Stored data:

******************************

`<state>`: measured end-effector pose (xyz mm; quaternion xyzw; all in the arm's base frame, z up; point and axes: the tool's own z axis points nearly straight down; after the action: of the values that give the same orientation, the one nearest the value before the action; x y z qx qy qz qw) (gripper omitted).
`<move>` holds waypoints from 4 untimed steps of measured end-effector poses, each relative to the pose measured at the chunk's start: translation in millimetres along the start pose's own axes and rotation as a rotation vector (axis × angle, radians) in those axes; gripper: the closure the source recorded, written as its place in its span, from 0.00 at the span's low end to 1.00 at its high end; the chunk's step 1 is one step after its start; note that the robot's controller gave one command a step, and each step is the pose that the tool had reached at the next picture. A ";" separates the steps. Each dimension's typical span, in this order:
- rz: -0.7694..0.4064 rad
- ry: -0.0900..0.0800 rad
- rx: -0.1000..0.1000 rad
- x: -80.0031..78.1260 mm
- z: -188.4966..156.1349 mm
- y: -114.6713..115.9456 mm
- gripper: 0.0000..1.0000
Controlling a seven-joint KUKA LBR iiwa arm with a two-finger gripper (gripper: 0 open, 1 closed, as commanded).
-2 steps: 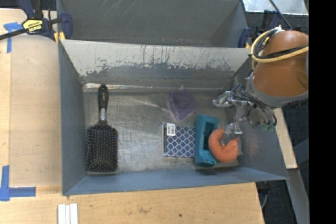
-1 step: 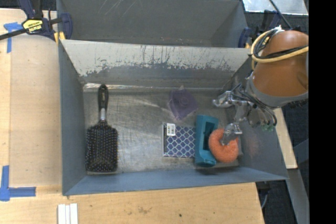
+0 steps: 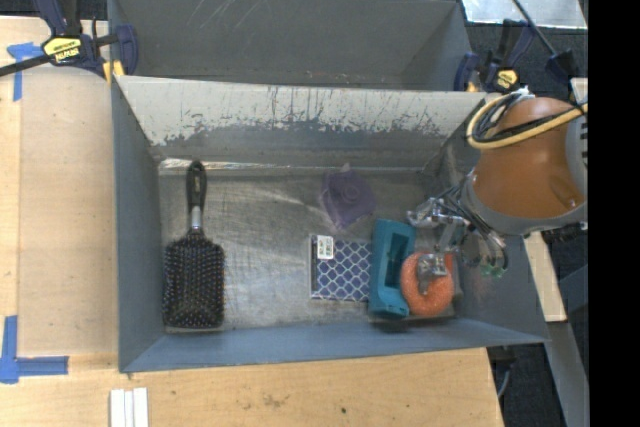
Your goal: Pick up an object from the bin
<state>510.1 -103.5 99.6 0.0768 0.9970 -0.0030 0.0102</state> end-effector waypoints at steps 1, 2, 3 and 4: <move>0.000 0.000 0.000 0.0 0.1 0.0 1.00; 0.001 -0.001 0.001 -0.7 -1.6 0.5 1.00; 0.001 -0.001 0.001 -0.7 -1.6 0.5 1.00; 0.001 -0.001 0.001 -0.7 -1.6 0.6 1.00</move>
Offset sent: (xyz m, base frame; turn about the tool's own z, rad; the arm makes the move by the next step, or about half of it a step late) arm 0.0603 0.0013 0.0992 0.0673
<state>510.9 -103.1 101.3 0.0773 0.9969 -0.0035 0.0105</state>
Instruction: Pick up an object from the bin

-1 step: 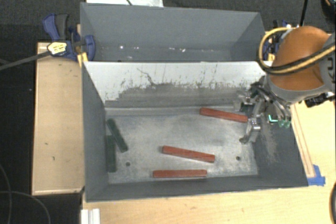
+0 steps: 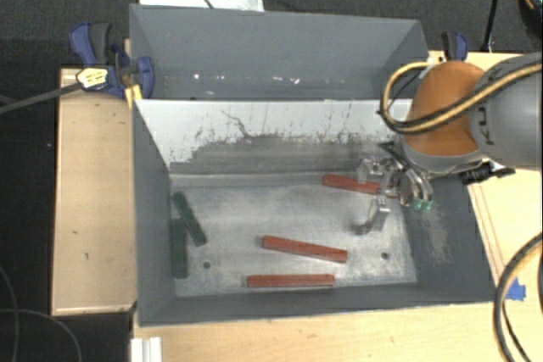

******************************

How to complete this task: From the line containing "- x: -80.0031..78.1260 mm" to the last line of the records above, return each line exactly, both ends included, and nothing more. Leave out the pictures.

Answer below:
- x: -80.0031..78.1260 mm
- z: -188.4966..156.1349 mm
- y: -114.6713..115.9456 mm
- gripper: 0.0000..1.0000
Controlling a seven-joint KUKA LBR iiwa arm with a two-finger gripper (gripper: 0 open, 1 closed, as commanded).
-2 steps: 
-1 step: 
+0 steps: 
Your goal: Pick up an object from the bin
<state>510.1 -103.5 99.6 0.0768 0.9970 -0.0030 0.0102</state> end-effector waypoints at steps 1, 2, 3 and 4: <move>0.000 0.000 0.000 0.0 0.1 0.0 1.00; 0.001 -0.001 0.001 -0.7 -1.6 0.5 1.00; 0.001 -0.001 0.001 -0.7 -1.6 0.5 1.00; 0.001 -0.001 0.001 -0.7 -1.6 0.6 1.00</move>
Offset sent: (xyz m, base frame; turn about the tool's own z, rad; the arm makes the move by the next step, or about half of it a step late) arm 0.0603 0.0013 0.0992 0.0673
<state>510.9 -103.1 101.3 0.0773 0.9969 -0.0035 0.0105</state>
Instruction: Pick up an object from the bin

-1 step: 
+0 steps: 

No additional output will be given.